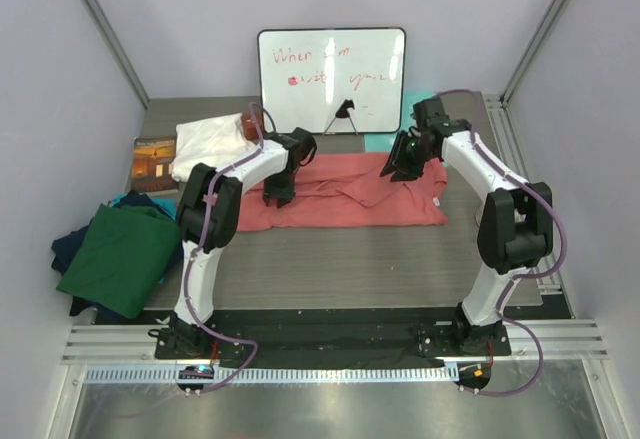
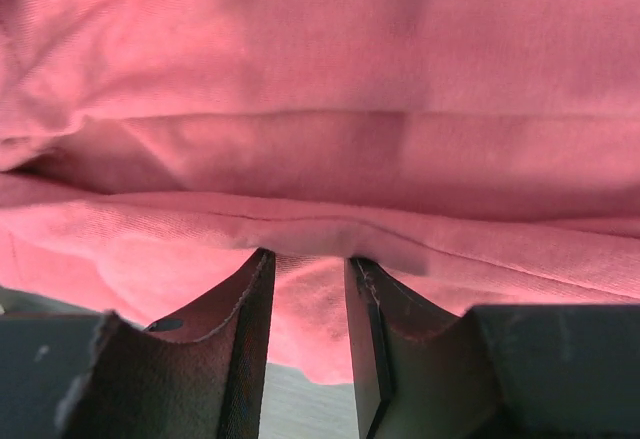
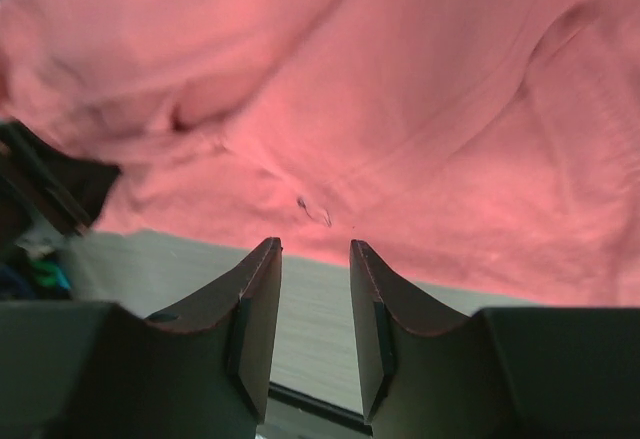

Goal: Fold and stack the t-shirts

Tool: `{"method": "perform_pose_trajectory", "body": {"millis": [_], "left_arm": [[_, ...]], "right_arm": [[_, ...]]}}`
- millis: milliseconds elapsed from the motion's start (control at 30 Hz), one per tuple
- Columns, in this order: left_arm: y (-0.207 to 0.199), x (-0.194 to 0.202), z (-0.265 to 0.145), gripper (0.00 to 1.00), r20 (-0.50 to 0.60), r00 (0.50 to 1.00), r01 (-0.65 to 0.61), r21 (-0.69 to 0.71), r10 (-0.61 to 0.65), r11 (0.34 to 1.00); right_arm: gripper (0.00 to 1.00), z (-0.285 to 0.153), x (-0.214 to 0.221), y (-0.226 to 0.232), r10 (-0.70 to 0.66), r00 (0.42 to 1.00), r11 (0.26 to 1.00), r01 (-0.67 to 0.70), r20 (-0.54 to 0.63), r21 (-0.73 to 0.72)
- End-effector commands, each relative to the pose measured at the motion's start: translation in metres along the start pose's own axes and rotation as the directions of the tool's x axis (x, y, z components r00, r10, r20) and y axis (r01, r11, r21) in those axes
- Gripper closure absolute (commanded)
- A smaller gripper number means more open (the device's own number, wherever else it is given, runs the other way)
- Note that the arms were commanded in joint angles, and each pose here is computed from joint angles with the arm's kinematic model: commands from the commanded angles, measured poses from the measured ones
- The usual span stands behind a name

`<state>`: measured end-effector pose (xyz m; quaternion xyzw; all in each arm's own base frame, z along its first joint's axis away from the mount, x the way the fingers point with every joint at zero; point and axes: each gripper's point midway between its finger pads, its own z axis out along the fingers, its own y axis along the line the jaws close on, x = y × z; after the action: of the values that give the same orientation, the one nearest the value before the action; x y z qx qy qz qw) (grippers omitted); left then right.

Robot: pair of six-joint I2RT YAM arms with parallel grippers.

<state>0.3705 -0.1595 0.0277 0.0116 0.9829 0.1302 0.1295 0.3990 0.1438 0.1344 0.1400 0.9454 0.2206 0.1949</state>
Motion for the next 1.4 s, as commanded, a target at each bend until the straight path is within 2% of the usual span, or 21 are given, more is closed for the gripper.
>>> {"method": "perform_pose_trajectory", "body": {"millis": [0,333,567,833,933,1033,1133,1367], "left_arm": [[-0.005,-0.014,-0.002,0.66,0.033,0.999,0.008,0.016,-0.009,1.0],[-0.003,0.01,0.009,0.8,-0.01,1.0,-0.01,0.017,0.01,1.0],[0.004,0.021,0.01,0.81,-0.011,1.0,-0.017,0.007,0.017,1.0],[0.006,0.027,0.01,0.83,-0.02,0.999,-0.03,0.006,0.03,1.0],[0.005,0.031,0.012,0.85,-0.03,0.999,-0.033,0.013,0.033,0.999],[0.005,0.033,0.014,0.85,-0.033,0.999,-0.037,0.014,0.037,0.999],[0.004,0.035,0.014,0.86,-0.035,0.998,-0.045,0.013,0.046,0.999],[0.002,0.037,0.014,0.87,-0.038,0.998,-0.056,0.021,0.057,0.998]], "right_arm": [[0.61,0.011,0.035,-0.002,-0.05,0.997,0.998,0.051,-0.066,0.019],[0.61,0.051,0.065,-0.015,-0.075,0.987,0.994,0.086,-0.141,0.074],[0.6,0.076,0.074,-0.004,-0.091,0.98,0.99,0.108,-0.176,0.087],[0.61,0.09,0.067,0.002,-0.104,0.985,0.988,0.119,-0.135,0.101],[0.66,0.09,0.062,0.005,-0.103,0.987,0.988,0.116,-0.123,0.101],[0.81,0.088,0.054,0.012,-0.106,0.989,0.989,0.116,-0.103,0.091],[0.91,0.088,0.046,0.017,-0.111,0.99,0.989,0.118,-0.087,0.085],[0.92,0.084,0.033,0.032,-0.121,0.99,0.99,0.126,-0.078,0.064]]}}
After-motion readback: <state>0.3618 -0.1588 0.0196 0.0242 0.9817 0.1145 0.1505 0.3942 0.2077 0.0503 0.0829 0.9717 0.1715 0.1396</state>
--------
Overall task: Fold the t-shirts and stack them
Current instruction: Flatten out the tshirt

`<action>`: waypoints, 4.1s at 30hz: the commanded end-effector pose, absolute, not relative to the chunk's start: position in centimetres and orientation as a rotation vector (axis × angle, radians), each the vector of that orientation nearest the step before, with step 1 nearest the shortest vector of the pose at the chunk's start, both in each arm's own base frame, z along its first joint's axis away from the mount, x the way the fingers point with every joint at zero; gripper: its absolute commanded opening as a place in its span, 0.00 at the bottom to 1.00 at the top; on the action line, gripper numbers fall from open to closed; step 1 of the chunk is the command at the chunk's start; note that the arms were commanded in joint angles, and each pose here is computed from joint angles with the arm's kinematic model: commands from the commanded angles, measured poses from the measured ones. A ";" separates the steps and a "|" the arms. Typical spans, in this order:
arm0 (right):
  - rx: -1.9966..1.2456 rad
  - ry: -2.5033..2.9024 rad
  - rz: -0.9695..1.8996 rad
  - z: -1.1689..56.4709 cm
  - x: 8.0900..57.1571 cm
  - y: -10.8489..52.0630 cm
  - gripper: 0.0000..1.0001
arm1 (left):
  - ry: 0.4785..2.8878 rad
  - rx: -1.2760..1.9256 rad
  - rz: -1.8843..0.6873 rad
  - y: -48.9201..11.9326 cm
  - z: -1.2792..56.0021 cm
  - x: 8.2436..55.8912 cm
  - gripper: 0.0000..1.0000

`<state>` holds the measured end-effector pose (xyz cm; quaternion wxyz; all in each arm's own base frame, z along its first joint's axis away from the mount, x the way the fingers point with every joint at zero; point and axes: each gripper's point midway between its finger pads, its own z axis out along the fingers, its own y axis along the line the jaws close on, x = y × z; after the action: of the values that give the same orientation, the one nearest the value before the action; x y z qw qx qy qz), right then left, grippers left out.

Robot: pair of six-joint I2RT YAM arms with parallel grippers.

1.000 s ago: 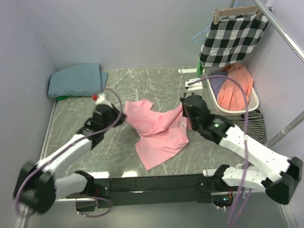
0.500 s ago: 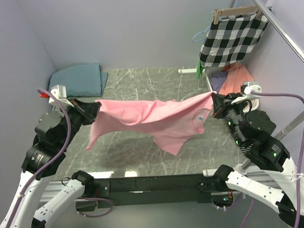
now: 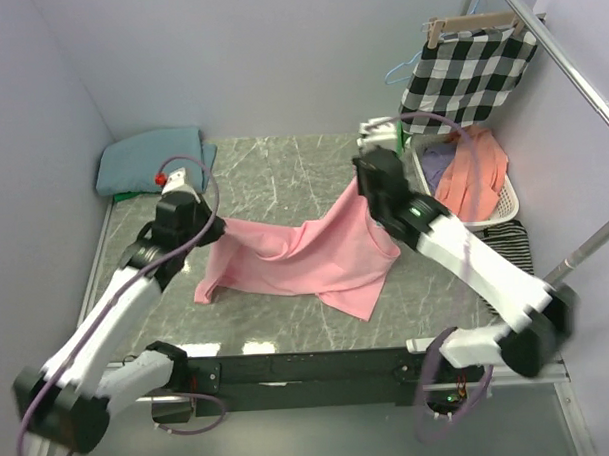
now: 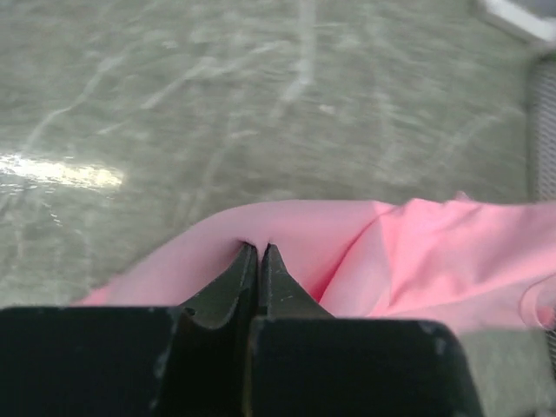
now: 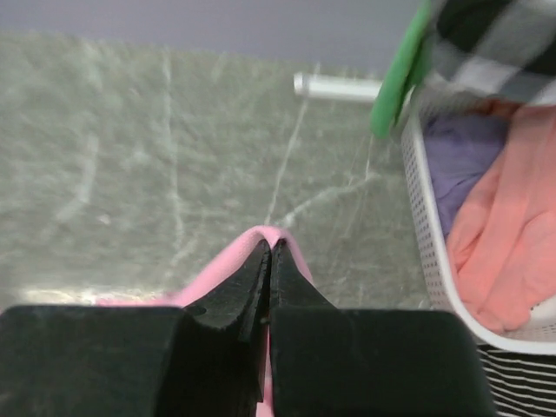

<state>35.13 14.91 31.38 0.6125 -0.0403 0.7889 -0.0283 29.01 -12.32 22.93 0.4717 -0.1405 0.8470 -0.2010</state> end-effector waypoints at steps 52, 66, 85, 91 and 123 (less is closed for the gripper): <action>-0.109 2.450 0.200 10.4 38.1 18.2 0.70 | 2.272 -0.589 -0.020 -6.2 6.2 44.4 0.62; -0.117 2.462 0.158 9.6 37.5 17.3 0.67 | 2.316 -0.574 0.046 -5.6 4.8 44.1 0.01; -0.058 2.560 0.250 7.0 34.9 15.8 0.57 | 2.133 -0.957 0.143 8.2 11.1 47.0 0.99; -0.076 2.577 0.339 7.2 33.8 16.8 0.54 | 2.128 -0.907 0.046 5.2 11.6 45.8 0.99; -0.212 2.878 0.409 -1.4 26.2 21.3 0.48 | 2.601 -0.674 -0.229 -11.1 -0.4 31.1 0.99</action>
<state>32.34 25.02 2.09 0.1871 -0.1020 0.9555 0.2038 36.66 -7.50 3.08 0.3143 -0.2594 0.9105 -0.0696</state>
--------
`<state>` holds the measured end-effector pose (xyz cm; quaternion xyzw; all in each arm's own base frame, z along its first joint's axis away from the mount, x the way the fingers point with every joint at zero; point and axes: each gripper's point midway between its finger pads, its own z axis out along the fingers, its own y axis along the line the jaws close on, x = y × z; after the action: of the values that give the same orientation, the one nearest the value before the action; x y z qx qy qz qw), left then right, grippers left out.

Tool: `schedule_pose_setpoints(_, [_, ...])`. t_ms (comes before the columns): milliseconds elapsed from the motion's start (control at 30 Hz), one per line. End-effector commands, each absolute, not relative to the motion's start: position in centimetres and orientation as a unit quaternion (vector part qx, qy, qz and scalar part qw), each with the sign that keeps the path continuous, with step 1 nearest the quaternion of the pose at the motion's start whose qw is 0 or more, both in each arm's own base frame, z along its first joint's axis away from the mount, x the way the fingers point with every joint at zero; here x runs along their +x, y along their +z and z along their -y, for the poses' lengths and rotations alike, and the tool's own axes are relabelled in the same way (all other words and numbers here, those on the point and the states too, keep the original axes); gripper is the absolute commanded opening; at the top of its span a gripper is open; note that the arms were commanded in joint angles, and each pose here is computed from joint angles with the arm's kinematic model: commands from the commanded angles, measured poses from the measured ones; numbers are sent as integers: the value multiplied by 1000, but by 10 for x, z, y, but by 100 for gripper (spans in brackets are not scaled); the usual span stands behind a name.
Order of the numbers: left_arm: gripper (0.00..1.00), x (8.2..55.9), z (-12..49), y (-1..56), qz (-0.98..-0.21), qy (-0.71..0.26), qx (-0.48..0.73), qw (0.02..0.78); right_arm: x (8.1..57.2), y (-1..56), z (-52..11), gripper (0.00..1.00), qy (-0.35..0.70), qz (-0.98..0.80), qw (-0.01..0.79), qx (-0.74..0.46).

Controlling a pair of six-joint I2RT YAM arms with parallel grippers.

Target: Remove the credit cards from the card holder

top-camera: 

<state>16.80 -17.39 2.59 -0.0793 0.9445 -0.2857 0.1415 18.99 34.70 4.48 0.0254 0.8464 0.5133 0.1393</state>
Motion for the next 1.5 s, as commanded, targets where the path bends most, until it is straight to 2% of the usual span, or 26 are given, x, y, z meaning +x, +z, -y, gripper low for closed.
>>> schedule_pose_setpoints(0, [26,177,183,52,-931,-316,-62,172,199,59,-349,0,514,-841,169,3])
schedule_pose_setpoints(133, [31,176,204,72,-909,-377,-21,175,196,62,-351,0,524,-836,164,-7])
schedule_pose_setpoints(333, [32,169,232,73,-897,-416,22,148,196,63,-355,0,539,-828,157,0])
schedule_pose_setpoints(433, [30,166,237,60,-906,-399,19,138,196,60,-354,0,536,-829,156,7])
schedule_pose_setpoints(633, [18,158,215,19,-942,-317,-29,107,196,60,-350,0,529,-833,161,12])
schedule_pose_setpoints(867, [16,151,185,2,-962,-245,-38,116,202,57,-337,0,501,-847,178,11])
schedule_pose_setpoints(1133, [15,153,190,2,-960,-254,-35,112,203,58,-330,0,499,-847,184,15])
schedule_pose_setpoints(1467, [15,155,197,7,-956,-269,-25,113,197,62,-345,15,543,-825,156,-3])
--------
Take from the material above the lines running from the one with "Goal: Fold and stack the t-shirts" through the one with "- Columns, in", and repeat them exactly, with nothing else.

Goal: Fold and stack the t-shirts

Tool: `{"method": "perform_pose_trajectory", "body": {"millis": [_], "left_arm": [[_, ...]], "right_arm": [[_, ...]]}}`
- millis: milliseconds elapsed from the motion's start (control at 30 Hz), one per tuple
- Columns, in this order: left_arm: y (-0.207 to 0.199), x (-0.194 to 0.202), z (-0.265 to 0.145), gripper (0.00 to 1.00), r20 (-0.50 to 0.60), r00 (0.50 to 1.00), r01 (-0.65 to 0.61), r21 (-0.69 to 0.71), r10 (-0.61 to 0.65), r11 (0.34 to 1.00); right_arm: gripper (0.00 to 1.00), z (-0.285 to 0.153), x (-0.214 to 0.221), y (-0.226 to 0.232), r10 (-0.70 to 0.66), r00 (0.42 to 1.00), r11 (0.26 to 1.00), r01 (-0.67 to 0.70), r20 (-0.54 to 0.63), r21 (-0.73 to 0.72)

No more work remains on this exercise.